God: Voltaire is dead!
just get a gigabit switch.
i'm not trying to be a dick here, but your a fucking moron if you think you can use elmers glue and duct tape to build a high speed network! gigabit needs gigabit cards and gigabit switches period, not haveing these is effectively taking the giga out of the bit.
secondly, if your saying that it was cheaper for you to get 5 gigabit cards that it was to get 3 gigabit cards and a 4 port gigabit switch, then a lot of your problem is problably weak gigabit cards. you didn't but the 12$ ones on the internet did you? those should be labeled 1/3gigabit, their processors arent capable of enough transactions, and some actually offload onto the CPU like some sick "winethermodem"
i run a gigabit network at my home, i have 4 desktop machines on it, 2 of them with INTEL gigabit built into the motherboard, and the other 2 with intel PCI cards. i can easily transfer using nfs at 700mpbs, which sounds fair to me after TCP/IP overhead. my samba results are a bit less and around 600-650mpbs.
also. every one of these machines is an XP1600+ or faster, except for my notebook, which is a celeron2.4 and is using a PCMCIA gigabit card from 3Com. The laptop is slower on the network with about 400mbps with samba, which is most likely a limitation of the 3com card combined with the PCMCIA bus.
--
i appologize for cursing, but please read that paragraph again. you need to build things within spec(or above) to get the stated performance, gigabit is not made to be strung nic->nic->nic and routed with standard routing software. Your PCI bus, your nics, your memory and CPU, and your un-tuned routing are problably ALL adding up to your week transfer rates.
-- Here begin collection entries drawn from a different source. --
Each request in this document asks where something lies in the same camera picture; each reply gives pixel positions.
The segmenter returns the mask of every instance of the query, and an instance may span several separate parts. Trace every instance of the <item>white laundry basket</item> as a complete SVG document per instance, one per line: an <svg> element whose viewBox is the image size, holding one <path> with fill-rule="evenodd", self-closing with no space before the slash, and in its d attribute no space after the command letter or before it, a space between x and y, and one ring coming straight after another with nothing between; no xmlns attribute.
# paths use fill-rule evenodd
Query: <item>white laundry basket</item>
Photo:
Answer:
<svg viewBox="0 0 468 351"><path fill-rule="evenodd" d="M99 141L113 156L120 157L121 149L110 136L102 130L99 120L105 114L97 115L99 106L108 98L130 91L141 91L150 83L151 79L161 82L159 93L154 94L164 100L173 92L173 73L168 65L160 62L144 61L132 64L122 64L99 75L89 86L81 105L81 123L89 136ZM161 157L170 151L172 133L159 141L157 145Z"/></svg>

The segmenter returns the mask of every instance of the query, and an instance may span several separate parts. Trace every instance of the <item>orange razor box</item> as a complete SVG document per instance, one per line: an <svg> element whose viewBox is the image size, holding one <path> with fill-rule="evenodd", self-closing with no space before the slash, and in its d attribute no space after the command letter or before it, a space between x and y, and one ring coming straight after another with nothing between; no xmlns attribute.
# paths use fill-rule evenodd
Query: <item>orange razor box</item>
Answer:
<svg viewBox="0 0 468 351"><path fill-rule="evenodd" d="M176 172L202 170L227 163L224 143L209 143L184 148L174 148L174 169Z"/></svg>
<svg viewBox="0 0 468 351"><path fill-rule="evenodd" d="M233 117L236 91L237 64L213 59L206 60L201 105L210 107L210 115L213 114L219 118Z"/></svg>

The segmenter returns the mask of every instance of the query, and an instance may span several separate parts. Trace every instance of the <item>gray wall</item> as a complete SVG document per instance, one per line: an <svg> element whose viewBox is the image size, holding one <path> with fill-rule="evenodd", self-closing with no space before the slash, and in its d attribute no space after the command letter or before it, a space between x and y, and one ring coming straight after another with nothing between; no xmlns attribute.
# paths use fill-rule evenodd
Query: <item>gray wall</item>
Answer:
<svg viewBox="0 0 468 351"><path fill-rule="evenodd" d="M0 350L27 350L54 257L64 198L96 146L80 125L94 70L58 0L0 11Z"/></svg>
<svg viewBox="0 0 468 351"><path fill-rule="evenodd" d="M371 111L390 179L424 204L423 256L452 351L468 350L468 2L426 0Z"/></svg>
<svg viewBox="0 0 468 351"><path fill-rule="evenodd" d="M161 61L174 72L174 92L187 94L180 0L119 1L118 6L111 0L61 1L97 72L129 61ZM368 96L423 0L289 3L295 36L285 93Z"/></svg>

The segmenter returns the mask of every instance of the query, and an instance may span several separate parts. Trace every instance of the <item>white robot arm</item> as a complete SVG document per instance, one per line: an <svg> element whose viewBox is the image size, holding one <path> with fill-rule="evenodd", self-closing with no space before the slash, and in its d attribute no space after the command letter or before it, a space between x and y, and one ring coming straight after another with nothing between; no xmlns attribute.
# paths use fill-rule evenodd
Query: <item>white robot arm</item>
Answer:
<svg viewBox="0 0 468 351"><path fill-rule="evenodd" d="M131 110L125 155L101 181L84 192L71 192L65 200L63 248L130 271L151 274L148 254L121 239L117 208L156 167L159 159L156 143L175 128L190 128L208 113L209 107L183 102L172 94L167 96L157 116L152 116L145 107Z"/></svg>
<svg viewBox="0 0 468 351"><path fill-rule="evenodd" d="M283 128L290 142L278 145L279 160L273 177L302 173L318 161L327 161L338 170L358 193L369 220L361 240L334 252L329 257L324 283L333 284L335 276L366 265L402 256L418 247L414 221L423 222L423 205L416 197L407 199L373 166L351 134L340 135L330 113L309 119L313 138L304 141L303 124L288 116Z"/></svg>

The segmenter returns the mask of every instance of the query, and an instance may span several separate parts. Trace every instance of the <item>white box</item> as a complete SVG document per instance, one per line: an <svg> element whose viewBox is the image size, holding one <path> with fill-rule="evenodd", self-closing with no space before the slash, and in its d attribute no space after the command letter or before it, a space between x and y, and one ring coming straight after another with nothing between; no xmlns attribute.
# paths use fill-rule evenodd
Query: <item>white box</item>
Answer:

First, range has nothing to do with it. You can get a decently low amount of latency (and high amount of bandwidth) all the way across the world with fiber. It just depends on the media. Satellite shots add a lot of latency because of the time for the signal to travel through the atmosphere and back down, plus the resending of packets due to errors.
Secondly, low latency is what you want. TCP doesn't handle HIGH latency very well. Remember, TCP needs to get ACKs back for every packet it sends. High latency means TCP has to wait a while for a response.
Just remember they are pushing Gigabits per second down fiber that laying on the bottom of the ocean.